Position: Ph.D. Candidate
Current Institution: Columbia University
Signal Generation for Emerging RF-to-Optical Applications
The need for clean and powerful signal generation is ubiquitous, with applications spanning the spectrum from RF to mm-Wave, to into and beyond the terahertz-gap. RF applications including mobile telephony and microprocessors have effectively harnessed mixed-signal integration in CMOS to realize robust on-chip signal sources calibrated against adverse ambient conditions. Combined with low cost and high yield, the CMOS component of hand-held devices costs a few cents per part per million parts. This low cost, and integrated digital processing, make CMOS an attractive option for applications like high-resolution imaging and ranging, and the emerging 5-G communication space. 5-G, with its push towards 100x end-user data rates, is expected to need very clean sources that enable transmission of dense modulation on powerful mm-Wave carriers. RF-based ranging (RADAR) techniques when expanded to mmWave and even optical frequencies can enable centimeters to micrometers of resolution, which prove useful in navigation systems and 3D imaging respectively. These applications, however, impose 10x to 100x more exacting specifications on power and spectral purity at much higher frequencies than conventional RF synthesizers.

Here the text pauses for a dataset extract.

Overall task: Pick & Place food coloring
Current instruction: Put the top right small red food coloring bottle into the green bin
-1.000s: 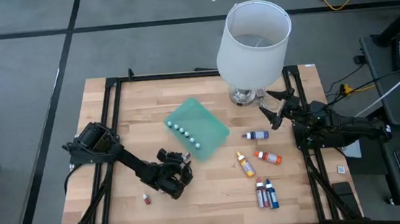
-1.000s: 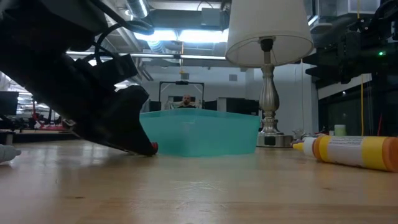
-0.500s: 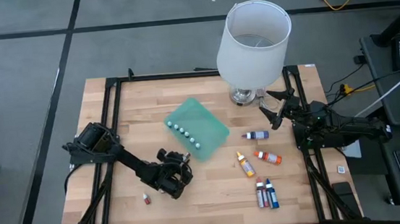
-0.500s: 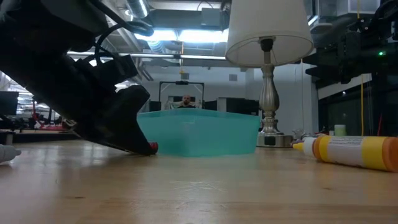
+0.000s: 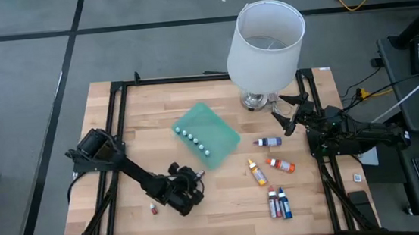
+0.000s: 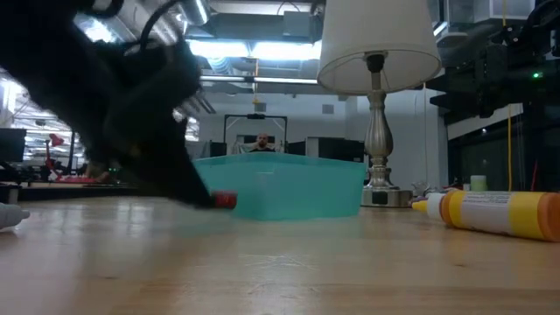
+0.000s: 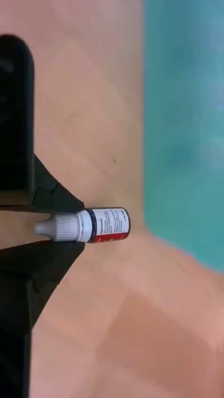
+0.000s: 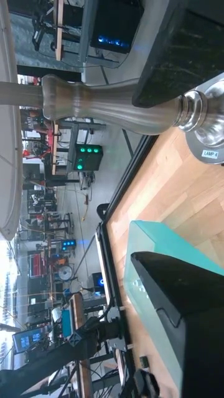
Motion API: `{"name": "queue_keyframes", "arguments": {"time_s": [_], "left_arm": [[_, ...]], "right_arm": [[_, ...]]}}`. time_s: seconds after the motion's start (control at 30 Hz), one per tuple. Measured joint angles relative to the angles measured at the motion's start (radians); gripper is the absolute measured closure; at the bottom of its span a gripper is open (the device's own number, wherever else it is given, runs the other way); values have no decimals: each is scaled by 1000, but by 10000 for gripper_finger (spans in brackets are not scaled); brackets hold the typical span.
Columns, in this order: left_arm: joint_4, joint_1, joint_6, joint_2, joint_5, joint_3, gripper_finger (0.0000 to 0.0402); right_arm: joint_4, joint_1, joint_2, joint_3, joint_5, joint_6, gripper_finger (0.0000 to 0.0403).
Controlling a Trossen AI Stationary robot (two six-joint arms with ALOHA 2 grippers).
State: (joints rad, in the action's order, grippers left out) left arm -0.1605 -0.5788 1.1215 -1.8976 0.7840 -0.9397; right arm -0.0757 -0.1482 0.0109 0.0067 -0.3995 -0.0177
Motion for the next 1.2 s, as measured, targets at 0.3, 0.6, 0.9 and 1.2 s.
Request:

We investigate the challenges with generating high-frequency, high-power and low phase-noise signals in CMOS, and discuss three novel prototypes to overcome the limiting factors in each case. We augment the traditional maximum oscillation frequency metric (fmax, typically 200-300 GHz in CMOS), which only accounts for transistor losses, with passive component loss to derive an effective fmax metric. We then present a methodology for building oscillators at this fmax. Next, we explore generating large signals beyond fmax through harmonic extraction. Applying concepts of waveform shaping, we propose a power mixer that engineers transistor nonlinearity to maximize power generation at a specific harmonic. Lastly, we demonstrate an all-passive, ultra-low noise phase-locked loop (PLL). In conventional PLLs, a noisy buffer converts the slow, low-noise sine-wave reference signal to a jittery square-wave clock against which the phase error of a noisy voltage-controlled oscillator (VCO) is corrected. We eliminate this reference buffer, and measure phase error by sampling the reference sine-wave with the 50x faster VCO waveform already available on chip. By avoiding noisy acceleration of slow waveforms, and directly using voltage-mode phase error to control the VCO, we realize a low-noise completely passive controlling loop.

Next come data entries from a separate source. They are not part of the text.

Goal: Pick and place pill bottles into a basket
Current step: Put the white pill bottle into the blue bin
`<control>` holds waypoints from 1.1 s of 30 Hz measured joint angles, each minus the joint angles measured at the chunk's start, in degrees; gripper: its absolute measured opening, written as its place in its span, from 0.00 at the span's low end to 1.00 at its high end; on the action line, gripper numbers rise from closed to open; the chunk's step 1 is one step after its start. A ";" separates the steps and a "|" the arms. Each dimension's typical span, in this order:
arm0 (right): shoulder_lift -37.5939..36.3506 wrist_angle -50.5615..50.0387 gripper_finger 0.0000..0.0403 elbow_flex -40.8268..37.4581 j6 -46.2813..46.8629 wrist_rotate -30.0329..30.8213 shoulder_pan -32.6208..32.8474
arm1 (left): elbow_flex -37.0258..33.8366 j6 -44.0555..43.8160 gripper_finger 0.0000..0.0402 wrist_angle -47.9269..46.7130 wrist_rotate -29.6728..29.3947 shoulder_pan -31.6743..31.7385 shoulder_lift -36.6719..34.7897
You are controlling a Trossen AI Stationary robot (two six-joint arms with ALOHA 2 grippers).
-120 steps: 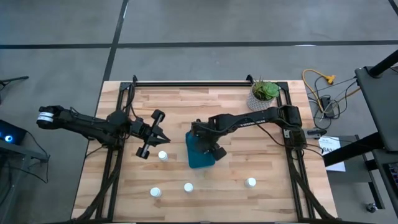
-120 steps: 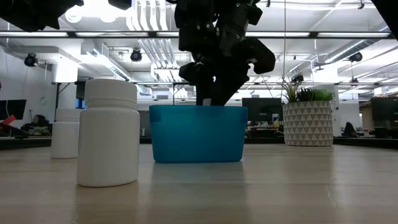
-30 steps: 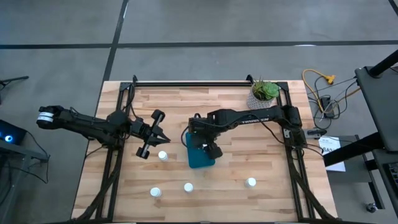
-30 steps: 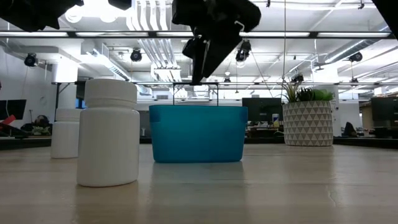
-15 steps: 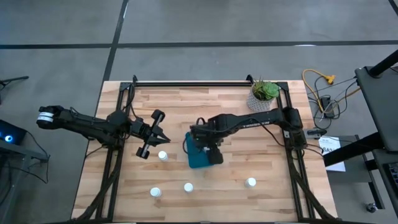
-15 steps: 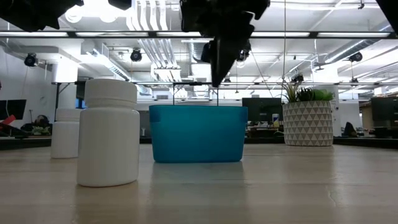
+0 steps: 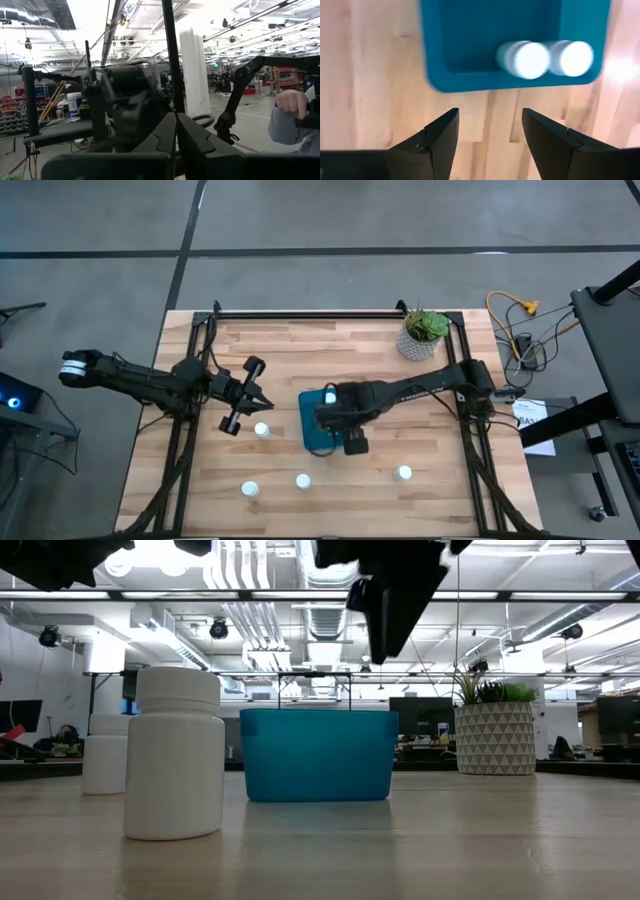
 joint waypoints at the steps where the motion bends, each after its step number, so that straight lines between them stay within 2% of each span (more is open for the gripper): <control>1: -0.31 -0.22 0.52 -0.04 0.14 0.01 0.79 | 0.00 0.00 0.00 0.01 -0.05 0.01 0.01; 14: -8.05 -1.60 0.52 -3.87 1.98 0.08 9.53 | 0.00 0.00 0.00 0.02 -0.14 0.00 -0.02; 23: -13.94 -2.92 0.52 -11.74 5.76 -0.14 12.43 | -0.24 0.00 0.00 0.01 -0.14 0.00 -0.02; 33: -19.62 -1.40 0.52 -19.35 15.22 -1.96 17.31 | -0.39 0.01 0.00 0.02 -0.12 0.01 -0.02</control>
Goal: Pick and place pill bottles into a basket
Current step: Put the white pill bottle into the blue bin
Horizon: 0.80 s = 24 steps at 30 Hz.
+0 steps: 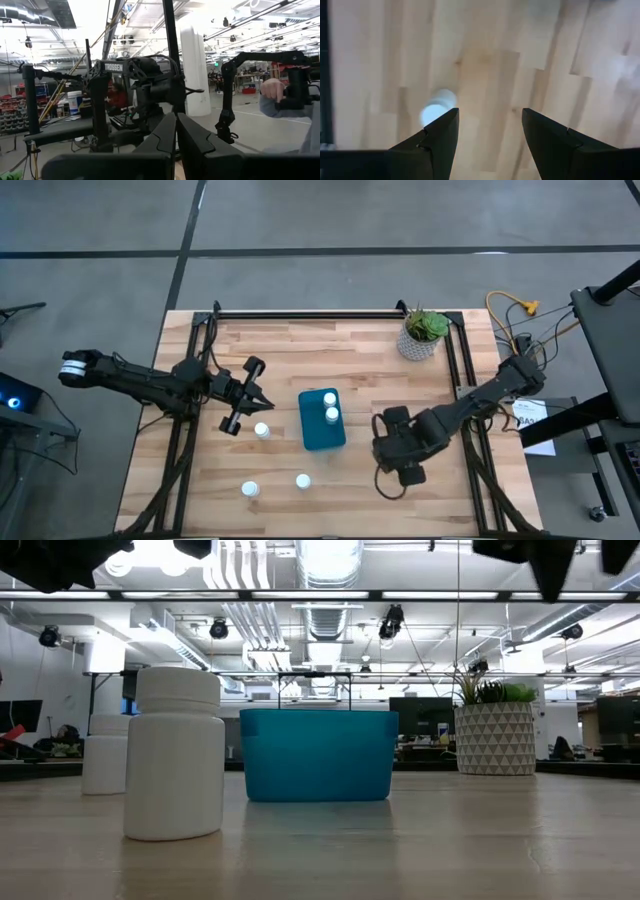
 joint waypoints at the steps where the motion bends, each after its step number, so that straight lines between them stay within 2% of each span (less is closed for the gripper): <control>1: -0.29 0.36 0.52 -0.18 0.62 -0.03 0.64 | 0.00 0.01 0.00 0.00 -0.01 -0.01 0.00; 14: 0.40 4.39 0.52 -2.47 3.20 -0.02 8.99 | 0.00 1.14 0.00 0.00 -0.46 0.00 0.00; 24: 2.91 5.24 0.52 -6.33 4.16 0.01 10.19 | 0.00 1.12 0.00 0.02 -0.45 -0.01 0.00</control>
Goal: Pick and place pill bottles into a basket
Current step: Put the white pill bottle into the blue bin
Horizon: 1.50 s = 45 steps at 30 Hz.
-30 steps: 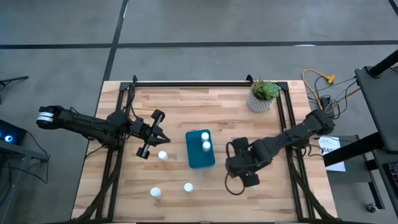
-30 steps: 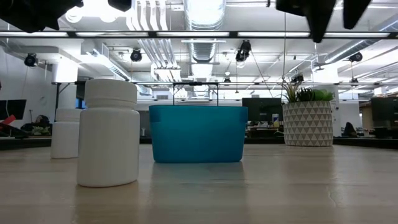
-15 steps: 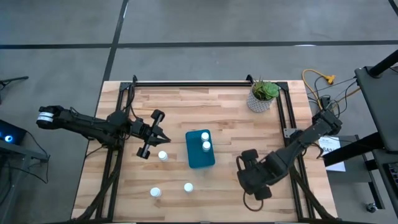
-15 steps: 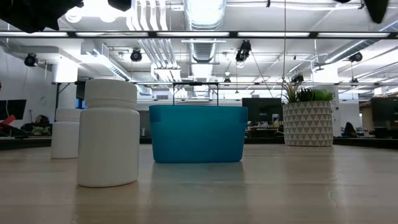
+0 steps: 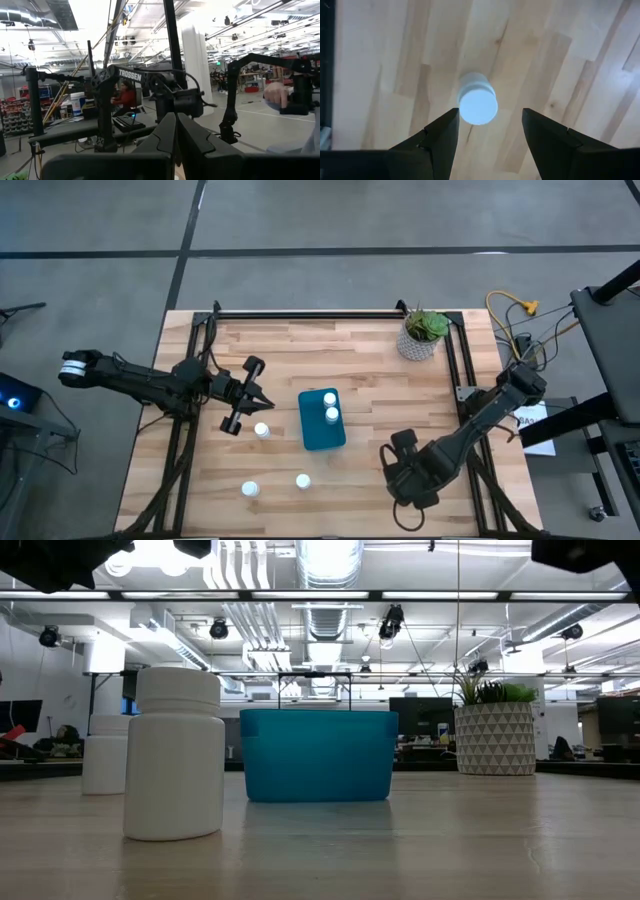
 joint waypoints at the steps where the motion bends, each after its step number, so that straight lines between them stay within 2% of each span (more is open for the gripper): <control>1: -0.02 0.01 0.52 -0.52 -0.15 0.03 0.01 | 0.00 0.00 0.00 0.00 0.01 -0.01 0.00; 5: -0.44 1.45 0.52 -2.17 0.93 0.00 0.31 | 0.00 -0.02 0.00 0.00 0.01 0.01 0.00; 11: -0.49 10.01 0.52 -5.59 0.27 -0.08 1.07 | 0.00 -0.04 0.00 0.00 0.01 0.00 0.00; 24: -0.49 10.63 0.52 -9.82 0.34 -0.48 1.05 | 0.00 -0.04 0.00 -0.02 0.01 -0.01 0.00; 32: -0.49 16.56 0.52 -13.00 -0.31 -0.48 1.05 | 0.00 -0.04 0.00 -0.01 0.01 0.00 0.00; 45: -0.47 19.02 0.52 -17.06 -0.44 -0.58 1.01 | 0.00 -0.04 0.00 0.00 -0.01 -0.01 0.00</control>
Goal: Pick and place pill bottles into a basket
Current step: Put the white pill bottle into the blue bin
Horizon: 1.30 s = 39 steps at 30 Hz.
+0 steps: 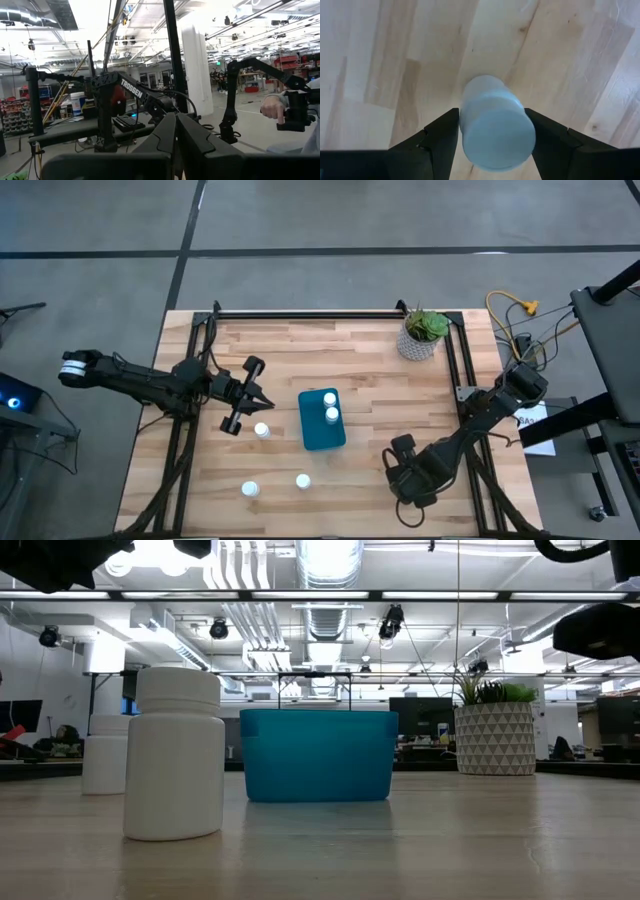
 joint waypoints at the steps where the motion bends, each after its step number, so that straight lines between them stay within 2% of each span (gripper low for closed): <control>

We conclude with ongoing work that brings together these concepts developed for clean, high-power signal generation towards a hybrid CMOS-Optical approach to Frequency-Modulated Continuous-Wave (FMCW) Light-Detection-And-Ranging (LIDAR). FMCW techniques with optical imagers can enable micrometers of resolution. However, cost-effective tunable optical sources are temperature-sensitive and have nonlinear tuning profiles, rendering precise frequency modulations or ‘chirps’ untenable. Locking them to an electronic reference through an electro-optic PLL, and electronically calibrating the control signal for nonlinearity and ambient sensitivity, can make such chirps possible. To avoid high-cost modular implementations, we seek to leverage the twin advantages of CMOS – intensive integration and low-cost high yield – towards developing a single-chip solution that uses on-chip signal processing and phased arrays to generate precise and robust chirps for an electronically-steerable LIDAR beam.
Jahnavi Sharma is a doctoral student working with Dr. Harish Krishnaswamy at the Department of Electrical Engineering at Columbia University. Her research interests include developing integrated circuit solutions for emerging applications, pushing performance through both system- and block- level innovation in CMOS and compound semiconductors. This also encompasses specific interests in high- to sub-mmWave circuit design, device modeling for high-frequency design, and mixed-signal circuit techniques. Her doctoral work focuses on signal generation for RF-to-Optical applications, and she was the recipient of the 2015-16 IBM PhD Fellowship Award.
She has also held internship positions at IBM in 2014 where she worked on new low-loss bipolar switch topologies for widely-tunable mm-Wave oscillators in Silicon-Germanium, and at Alcatel-Lucent in 2013 and 2015 where she worked on designing cheap hybrid RF-mmWave modules for LTE fronthaul to improve network accessibility and higher data rates without expensive fiber-based backhaul.
Prior to her PhD, Jahnavi graduated with a bachelor’s and master’s degree in Electrical Engineering from the Indian Institute of Technology, Madras in 2009. At IIT Madras, her master’s thesis with Dr. Shanthi Pawan was on fast simulation of Continuous Time Delta-Sigma modulators for analog-to-digital data conversion.